[Stored data entries]
Start of Block
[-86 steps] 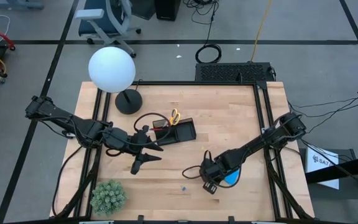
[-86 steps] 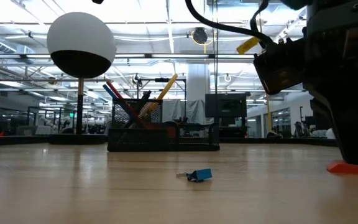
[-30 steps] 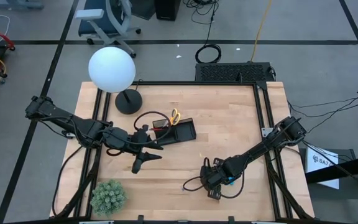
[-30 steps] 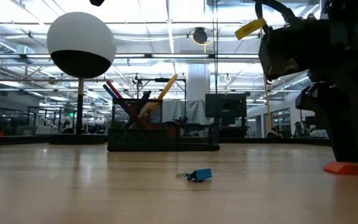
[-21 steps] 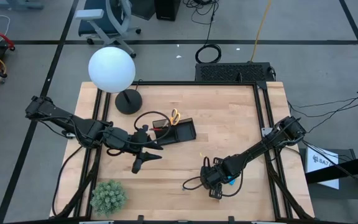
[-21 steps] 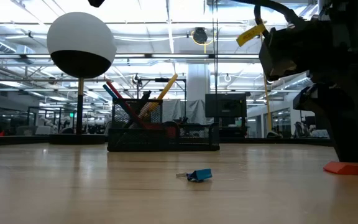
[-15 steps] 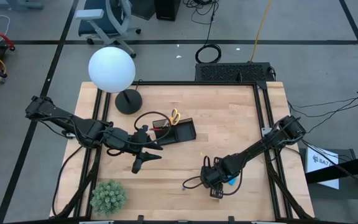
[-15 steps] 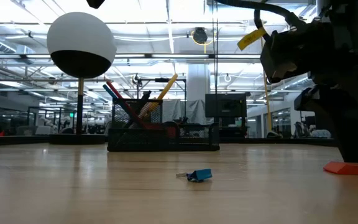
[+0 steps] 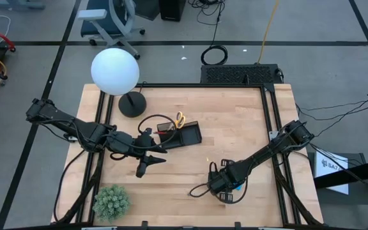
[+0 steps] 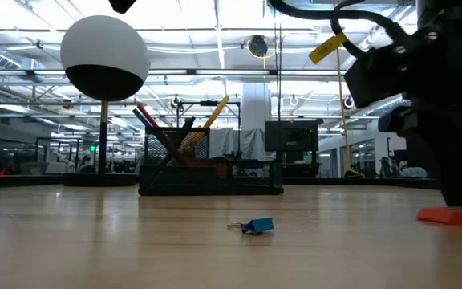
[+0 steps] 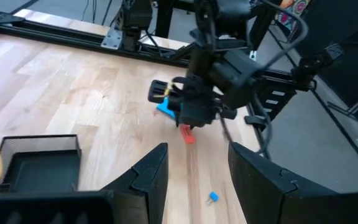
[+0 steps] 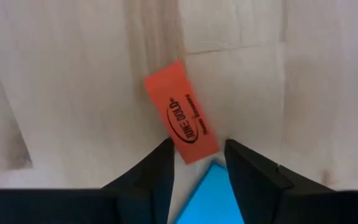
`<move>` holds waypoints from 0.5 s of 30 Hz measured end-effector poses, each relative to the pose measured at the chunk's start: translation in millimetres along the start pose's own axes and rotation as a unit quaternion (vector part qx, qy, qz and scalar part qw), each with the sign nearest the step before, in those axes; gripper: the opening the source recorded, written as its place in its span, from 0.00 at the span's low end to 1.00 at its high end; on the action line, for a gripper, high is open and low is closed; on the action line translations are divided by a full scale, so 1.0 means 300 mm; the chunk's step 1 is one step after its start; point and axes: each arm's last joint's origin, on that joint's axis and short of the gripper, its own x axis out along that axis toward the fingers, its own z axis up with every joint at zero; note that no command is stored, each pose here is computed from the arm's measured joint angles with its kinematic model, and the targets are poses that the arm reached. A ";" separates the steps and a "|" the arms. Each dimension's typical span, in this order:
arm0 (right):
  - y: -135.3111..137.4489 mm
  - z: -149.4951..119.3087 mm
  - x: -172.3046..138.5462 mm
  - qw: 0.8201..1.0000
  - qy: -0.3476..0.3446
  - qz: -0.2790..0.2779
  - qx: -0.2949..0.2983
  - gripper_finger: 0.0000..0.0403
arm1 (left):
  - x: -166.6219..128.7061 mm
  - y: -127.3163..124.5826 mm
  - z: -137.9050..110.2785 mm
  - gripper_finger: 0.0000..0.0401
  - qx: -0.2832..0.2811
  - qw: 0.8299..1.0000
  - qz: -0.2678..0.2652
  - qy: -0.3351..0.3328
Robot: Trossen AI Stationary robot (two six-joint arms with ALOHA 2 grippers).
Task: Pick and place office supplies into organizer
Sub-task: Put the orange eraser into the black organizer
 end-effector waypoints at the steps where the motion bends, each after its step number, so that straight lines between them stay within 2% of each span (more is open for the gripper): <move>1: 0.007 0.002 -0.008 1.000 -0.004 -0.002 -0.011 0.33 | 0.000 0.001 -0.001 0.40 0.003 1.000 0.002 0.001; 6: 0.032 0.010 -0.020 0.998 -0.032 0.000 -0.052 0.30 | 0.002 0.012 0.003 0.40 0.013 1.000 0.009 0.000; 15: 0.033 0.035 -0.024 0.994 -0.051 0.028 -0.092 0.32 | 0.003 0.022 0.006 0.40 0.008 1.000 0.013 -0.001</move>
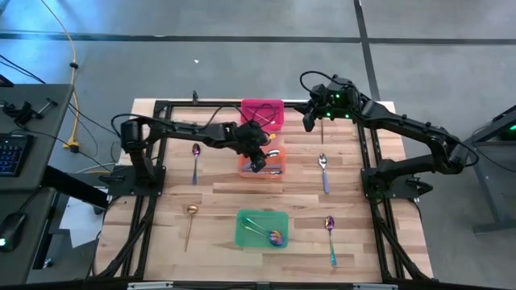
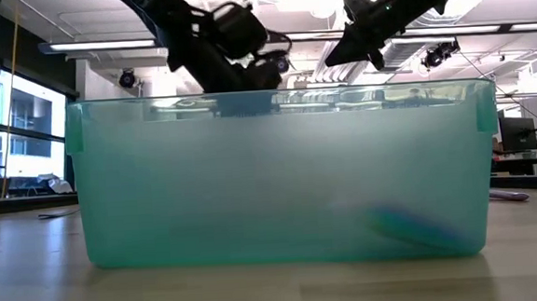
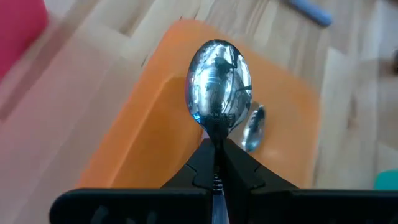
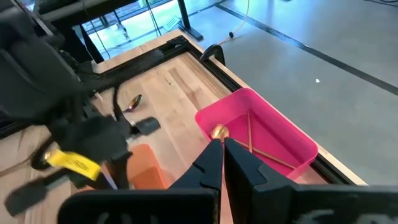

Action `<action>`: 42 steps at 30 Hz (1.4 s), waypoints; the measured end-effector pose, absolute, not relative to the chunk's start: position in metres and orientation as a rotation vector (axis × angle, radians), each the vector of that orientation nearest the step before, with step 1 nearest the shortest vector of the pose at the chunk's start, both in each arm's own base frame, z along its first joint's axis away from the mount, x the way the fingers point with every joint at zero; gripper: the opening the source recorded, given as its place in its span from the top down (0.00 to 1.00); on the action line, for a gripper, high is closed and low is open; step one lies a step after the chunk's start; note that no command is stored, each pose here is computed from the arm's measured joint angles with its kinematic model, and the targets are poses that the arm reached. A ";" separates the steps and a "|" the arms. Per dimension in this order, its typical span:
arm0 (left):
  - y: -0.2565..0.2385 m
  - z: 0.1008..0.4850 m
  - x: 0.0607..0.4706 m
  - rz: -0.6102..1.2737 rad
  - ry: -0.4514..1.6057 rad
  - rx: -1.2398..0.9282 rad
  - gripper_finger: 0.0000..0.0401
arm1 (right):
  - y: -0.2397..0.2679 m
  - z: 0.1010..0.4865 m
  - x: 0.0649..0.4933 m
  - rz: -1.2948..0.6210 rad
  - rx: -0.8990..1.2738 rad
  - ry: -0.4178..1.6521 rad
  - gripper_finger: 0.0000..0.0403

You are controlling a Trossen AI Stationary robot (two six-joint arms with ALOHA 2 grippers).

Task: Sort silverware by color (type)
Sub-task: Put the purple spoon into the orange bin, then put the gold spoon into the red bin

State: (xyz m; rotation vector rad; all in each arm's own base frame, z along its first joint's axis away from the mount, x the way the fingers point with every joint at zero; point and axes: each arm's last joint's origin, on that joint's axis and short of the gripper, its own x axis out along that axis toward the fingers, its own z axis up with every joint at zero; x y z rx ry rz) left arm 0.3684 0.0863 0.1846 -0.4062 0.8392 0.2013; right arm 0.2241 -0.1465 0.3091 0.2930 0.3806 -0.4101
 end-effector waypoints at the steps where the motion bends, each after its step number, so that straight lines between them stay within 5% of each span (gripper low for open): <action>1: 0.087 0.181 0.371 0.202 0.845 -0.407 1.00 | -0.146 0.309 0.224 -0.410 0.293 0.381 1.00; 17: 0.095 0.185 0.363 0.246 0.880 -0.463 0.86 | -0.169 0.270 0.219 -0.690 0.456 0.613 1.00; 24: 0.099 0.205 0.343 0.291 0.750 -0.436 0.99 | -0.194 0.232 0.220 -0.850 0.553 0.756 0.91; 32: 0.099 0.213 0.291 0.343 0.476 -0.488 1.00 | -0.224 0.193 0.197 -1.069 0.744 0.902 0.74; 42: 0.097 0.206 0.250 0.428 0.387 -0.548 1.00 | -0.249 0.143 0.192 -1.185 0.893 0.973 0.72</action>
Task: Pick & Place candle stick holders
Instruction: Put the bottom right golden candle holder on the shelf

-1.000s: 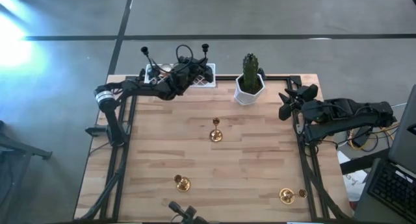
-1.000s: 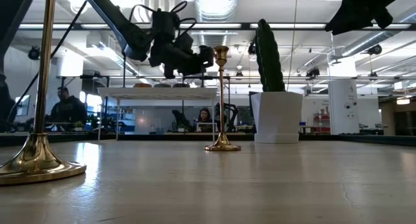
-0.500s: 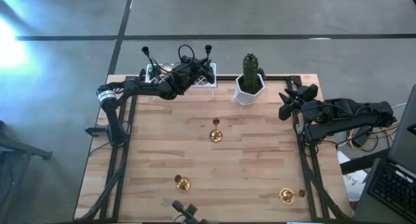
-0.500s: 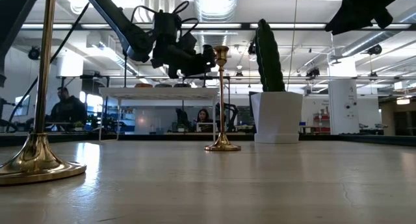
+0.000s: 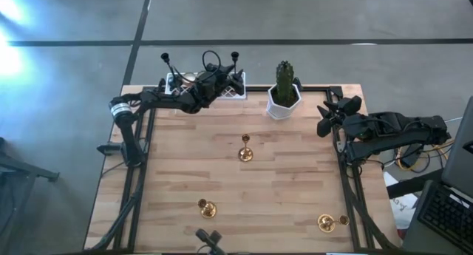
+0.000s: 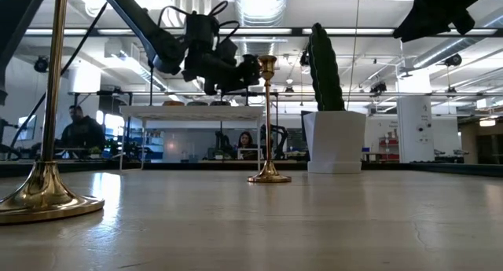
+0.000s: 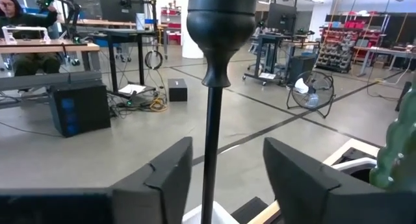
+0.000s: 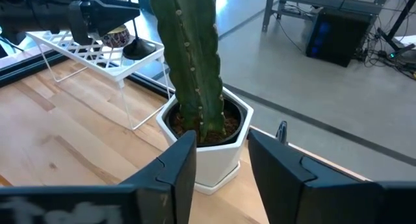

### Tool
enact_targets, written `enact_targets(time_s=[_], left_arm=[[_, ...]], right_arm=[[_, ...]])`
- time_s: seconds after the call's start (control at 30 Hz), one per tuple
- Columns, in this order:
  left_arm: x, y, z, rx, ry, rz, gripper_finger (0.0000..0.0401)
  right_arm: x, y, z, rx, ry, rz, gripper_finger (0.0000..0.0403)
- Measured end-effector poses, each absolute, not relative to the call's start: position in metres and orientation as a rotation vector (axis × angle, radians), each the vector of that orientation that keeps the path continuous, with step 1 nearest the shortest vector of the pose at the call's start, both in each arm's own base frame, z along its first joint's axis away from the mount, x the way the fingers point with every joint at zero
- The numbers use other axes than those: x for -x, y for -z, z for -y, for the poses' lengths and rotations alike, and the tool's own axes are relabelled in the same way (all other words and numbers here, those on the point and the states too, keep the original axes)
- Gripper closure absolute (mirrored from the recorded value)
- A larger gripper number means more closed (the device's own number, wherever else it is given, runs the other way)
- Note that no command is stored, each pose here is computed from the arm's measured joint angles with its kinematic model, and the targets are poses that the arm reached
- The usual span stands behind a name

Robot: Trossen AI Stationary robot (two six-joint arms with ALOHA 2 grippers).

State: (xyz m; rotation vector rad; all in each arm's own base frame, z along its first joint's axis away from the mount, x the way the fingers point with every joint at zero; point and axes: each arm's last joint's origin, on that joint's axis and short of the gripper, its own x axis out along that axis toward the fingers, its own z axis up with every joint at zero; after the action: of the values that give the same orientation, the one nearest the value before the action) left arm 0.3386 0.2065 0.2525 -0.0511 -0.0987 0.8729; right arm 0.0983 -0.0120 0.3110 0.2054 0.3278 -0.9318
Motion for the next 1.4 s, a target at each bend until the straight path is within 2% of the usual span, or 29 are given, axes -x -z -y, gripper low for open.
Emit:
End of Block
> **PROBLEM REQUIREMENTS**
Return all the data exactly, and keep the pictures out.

> **FINAL ANSWER**
[-86 steps] 
[-86 steps] 
[-30 steps] 
[-30 steps] 
[-21 steps] 
[-21 steps] 
[-15 steps] 
[-15 steps] 
[+0 steps] 
[+0 steps] 
[+0 steps] 
[+0 steps] 
`<move>` holds waypoints from 0.5 s of 30 Hz measured end-effector poses, each relative to the pose measured at the chunk's start: translation in millimetres along the start pose's own axes and rotation as a unit quaternion (vector part qx, qy, qz and scalar part qw), each with the sign nearest the step before, in those axes; gripper: the opening the source recorded, written as its place in its span, from 0.00 at the span's low end to 1.00 at its high end; on the action line, for a gripper, high is open and low is closed; on the action line translations are divided by a full scale, so 1.0 means 300 mm; the chunk's step 1 is one step after its start; point and axes: each arm's last joint's origin, on that joint's axis and short of the gripper, its own x axis out along that axis toward the fingers, its own z axis up with every joint at zero; note that no command is stored, each pose here is computed from the arm's measured joint angles with its kinematic model, and the targets are poses that the arm reached. A ";" separates the steps and a "|" the arms. Each dimension's typical span, in this order:
arm0 (right):
  - y: -135.3111..137.4489 mm
  - z: -149.4951..119.3087 mm
  - x: -172.3046..138.5462 mm
  - qw: 0.8201..1.0000
  - qy: -0.3476..0.3446
  - qz: -0.2790..0.2779
  - qx: -0.2949..0.2983
  - gripper_finger: 0.0000..0.0403
arm1 (left):
  - x: -166.6219..128.7061 mm
  - y: -127.3163..124.5826 mm
  - z: -137.9050..110.2785 mm
  - gripper_finger: 0.0000..0.0401
  - qx: -0.2832..0.2811
  - qw: 0.8299..1.0000
  - qz: -0.2678..0.2652
  - qy: -0.3351..0.3328
Robot: Trossen AI Stationary robot (two six-joint arms with ALOHA 2 grippers).
Task: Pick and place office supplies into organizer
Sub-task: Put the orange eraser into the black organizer
 end-effector waypoints at the steps where the motion bends, each after its step number, so that straight lines between them stay within 2% of each span (more is open for the gripper): <move>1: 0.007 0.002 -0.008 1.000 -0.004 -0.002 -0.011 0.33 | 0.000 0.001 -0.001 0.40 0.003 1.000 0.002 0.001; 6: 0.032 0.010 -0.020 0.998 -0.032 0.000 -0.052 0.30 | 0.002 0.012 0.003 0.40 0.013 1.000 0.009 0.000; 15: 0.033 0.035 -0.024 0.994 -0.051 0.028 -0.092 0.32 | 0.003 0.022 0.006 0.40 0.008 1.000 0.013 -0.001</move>

Action `<action>`: 42 steps at 30 Hz (1.4 s), waypoints; the measured end-effector pose, absolute, not relative to the chunk's start: position in metres and orientation as a rotation vector (axis × angle, radians), each the vector of that orientation nearest the step before, with step 1 nearest the shortest vector of the pose at the chunk's start, both in each arm's own base frame, z along its first joint's axis away from the mount, x the way the fingers point with every joint at zero; gripper: the opening the source recorded, given as its place in its span from the top down (0.00 to 1.00); on the action line, for a gripper, high is closed and low is open; step one lies a step after the chunk's start; note that no command is stored, each pose here is computed from the arm's measured joint angles with its kinematic model, and the targets are poses that the arm reached. A ";" separates the steps and a "|" the arms. Per dimension in this order, its typical span:
arm0 (left):
  - y: -0.2565..0.2385 m
  - z: 0.1008..0.4850 m
  - x: 0.0607..0.4706 m
  - rz: -0.6102..1.2737 rad
  - ry: -0.4514..1.6057 rad
  - rx: -1.2398..0.9282 rad
  - gripper_finger: 0.0000..0.0401
arm1 (right):
  - y: -0.2397..0.2679 m
  - z: 0.1010..0.4865 m
  - x: 0.0649..0.4933 m
  - rz: -1.2948..0.6210 rad
  - rx: -0.8990..1.2738 rad
  - ry: -0.4178..1.6521 rad
  - gripper_finger: 0.0000..0.0403

You are controlling a Trossen AI Stationary robot (two six-joint arms with ALOHA 2 grippers).

Task: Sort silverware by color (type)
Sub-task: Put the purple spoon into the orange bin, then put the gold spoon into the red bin

State: (xyz m; rotation vector rad; all in each arm's own base frame, z along its first joint's axis away from the mount, x the way the fingers point with every joint at zero; point and axes: each arm's last joint's origin, on that joint's axis and short of the gripper, its own x axis out along that axis toward the fingers, its own z axis up with every joint at zero; x y z rx ry rz) left arm 0.3684 0.0863 0.1846 -0.4062 0.8392 0.2013; right arm 0.2241 -0.1465 0.3091 0.2930 0.3806 -0.4101
 end-effector waypoints at the steps where the motion bends, each after its step number, so that straight lines between them stay within 5% of each span (gripper low for open): <action>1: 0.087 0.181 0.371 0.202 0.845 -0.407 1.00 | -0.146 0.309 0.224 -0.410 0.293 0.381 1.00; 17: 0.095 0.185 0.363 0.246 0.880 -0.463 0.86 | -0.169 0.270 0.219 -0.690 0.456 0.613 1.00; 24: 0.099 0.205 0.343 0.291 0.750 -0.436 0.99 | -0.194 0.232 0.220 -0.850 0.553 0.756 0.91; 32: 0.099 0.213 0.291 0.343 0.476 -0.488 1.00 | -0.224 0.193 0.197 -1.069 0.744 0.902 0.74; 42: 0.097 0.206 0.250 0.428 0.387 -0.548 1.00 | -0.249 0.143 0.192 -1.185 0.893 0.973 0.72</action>
Task: Pick & Place candle stick holders
Instruction: Put the bottom right golden candle holder on the shelf

-1.000s: 
-1.000s: 
-0.500s: 
-0.500s: 
+0.000s: 
+0.000s: 
+0.000s: 
+0.000s: 

### Tool
enact_targets, written `enact_targets(time_s=[_], left_arm=[[_, ...]], right_arm=[[_, ...]])`
- time_s: seconds after the call's start (control at 30 Hz), one per tuple
- Columns, in this order:
  left_arm: x, y, z, rx, ry, rz, gripper_finger (0.0000..0.0401)
  right_arm: x, y, z, rx, ry, rz, gripper_finger (0.0000..0.0403)
- Measured end-effector poses, each absolute, not relative to the call's start: position in metres and orientation as a rotation vector (axis × angle, radians), each the vector of that orientation that keeps the path continuous, with step 1 nearest the shortest vector of the pose at the call's start, both in each arm's own base frame, z along its first joint's axis away from the mount, x the way the fingers point with every joint at zero
- The numbers use other axes than those: x for -x, y for -z, z for -y, for the poses' lengths and rotations alike, and the tool's own axes are relabelled in the same way (all other words and numbers here, those on the point and the states too, keep the original axes)
- Gripper closure absolute (mirrored from the recorded value)
- A larger gripper number means more closed (the device's own number, wherever else it is given, runs the other way)
- Note that no command is stored, each pose here is computed from the arm's measured joint angles with its kinematic model, and the targets are poses that the arm reached
- The usual span stands behind a name

Robot: Trossen AI Stationary robot (two six-joint arms with ALOHA 2 grippers).

State: (xyz m; rotation vector rad; all in each arm's own base frame, z along its first joint's axis away from the mount, x the way the fingers point with every joint at zero; point and axes: each arm's last joint's origin, on that joint's axis and short of the gripper, its own x axis out along that axis toward the fingers, its own z axis up with every joint at zero; after the action: of the values that give the same orientation, the one nearest the value before the action) left arm 0.3386 0.2065 0.2525 -0.0511 -0.0987 0.8729; right arm 0.0983 -0.0120 0.3110 0.2054 0.3278 -0.9318
Motion for the next 1.4 s, a target at each bend until the straight path is within 2% of the usual span, or 29 are given, axes -x -z -y, gripper low for open.
Emit:

For this exercise, the answer is now complete.